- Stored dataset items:
##########

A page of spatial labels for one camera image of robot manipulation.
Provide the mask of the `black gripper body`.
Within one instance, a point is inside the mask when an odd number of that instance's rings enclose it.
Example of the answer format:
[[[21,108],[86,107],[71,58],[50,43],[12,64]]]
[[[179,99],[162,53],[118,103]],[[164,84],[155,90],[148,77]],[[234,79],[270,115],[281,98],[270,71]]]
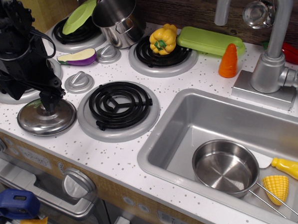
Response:
[[[19,100],[28,89],[40,92],[42,98],[61,98],[61,80],[46,58],[31,53],[18,58],[0,58],[0,87],[10,97]]]

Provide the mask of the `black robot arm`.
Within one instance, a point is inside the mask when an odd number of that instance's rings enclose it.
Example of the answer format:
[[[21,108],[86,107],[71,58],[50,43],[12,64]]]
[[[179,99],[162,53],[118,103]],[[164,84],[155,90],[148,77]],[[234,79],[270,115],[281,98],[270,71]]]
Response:
[[[20,1],[0,0],[0,87],[15,100],[36,89],[52,112],[65,91],[48,62],[55,53],[47,53],[43,40],[50,37],[33,27],[34,20]]]

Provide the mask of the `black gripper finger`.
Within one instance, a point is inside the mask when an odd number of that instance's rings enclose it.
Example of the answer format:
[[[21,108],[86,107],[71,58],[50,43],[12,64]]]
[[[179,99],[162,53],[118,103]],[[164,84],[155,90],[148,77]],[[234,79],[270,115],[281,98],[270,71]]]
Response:
[[[41,103],[47,112],[54,112],[60,100],[65,95],[64,89],[43,90],[39,93]]]

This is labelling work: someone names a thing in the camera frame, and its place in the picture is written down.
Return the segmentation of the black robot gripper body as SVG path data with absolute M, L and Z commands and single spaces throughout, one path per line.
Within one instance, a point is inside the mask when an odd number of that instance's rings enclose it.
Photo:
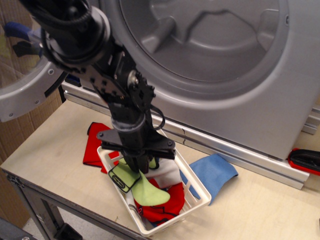
M 111 123 L 113 129 L 97 134 L 102 148 L 132 157 L 152 155 L 170 160 L 175 158 L 175 142 L 158 133 L 165 120 L 158 127 L 153 127 L 146 117 L 112 117 Z

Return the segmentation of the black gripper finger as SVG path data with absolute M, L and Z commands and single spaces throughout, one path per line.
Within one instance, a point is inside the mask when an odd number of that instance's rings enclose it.
M 153 156 L 147 151 L 143 150 L 141 156 L 138 157 L 138 168 L 143 173 L 146 174 L 149 172 L 150 161 L 152 161 Z
M 124 158 L 126 164 L 130 167 L 130 169 L 133 172 L 138 173 L 140 169 L 139 169 L 139 165 L 137 162 L 137 157 L 133 153 L 130 153 L 126 150 L 122 151 L 122 155 L 123 155 L 123 158 Z

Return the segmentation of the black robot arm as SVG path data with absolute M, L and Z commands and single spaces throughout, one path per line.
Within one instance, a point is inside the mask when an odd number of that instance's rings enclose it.
M 41 27 L 47 59 L 90 82 L 107 103 L 113 130 L 98 133 L 102 148 L 121 152 L 137 173 L 147 173 L 152 159 L 174 159 L 174 141 L 153 126 L 154 87 L 115 41 L 106 15 L 86 0 L 24 0 L 22 5 Z

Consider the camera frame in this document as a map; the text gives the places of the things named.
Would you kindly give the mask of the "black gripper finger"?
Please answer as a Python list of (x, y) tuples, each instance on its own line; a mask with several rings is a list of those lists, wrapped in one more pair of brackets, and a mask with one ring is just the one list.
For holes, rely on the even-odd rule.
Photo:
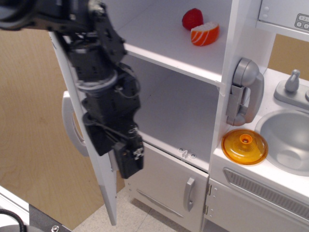
[(142, 140), (133, 143), (117, 142), (113, 146), (113, 151), (123, 179), (129, 179), (133, 174), (143, 169), (144, 146)]
[(83, 123), (99, 156), (103, 156), (112, 150), (116, 141), (108, 134), (104, 124), (89, 118), (83, 118)]

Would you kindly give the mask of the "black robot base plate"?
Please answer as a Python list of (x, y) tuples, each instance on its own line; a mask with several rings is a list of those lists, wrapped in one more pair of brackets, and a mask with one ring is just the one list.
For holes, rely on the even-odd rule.
[(66, 226), (31, 204), (29, 205), (29, 225), (43, 232), (71, 232)]

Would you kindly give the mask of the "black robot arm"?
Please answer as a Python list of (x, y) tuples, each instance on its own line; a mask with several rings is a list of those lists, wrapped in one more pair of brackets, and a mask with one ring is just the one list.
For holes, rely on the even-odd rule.
[(54, 32), (85, 94), (83, 124), (97, 153), (115, 154), (122, 178), (143, 168), (144, 147), (134, 122), (140, 84), (122, 63), (125, 40), (114, 30), (100, 0), (3, 0), (3, 30)]

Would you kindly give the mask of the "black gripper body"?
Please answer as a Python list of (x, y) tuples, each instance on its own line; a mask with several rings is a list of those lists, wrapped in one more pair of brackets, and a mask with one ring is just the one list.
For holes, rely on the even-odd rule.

##########

- Description of the task:
In the entries above, identify every line with the word "absolute". Copy those lines.

- Output of the task:
Return the segmentation of the black robot gripper body as SVG path data with absolute M, L and Z commands and single spaces throughout, one path per line.
Return the segmentation of the black gripper finger as SVG path data with absolute M, L and Z commands and single spaces throughout, one path per line.
Return the segmentation of the black robot arm as SVG path data with absolute M, L and Z commands and single spaces throughout, one path per line.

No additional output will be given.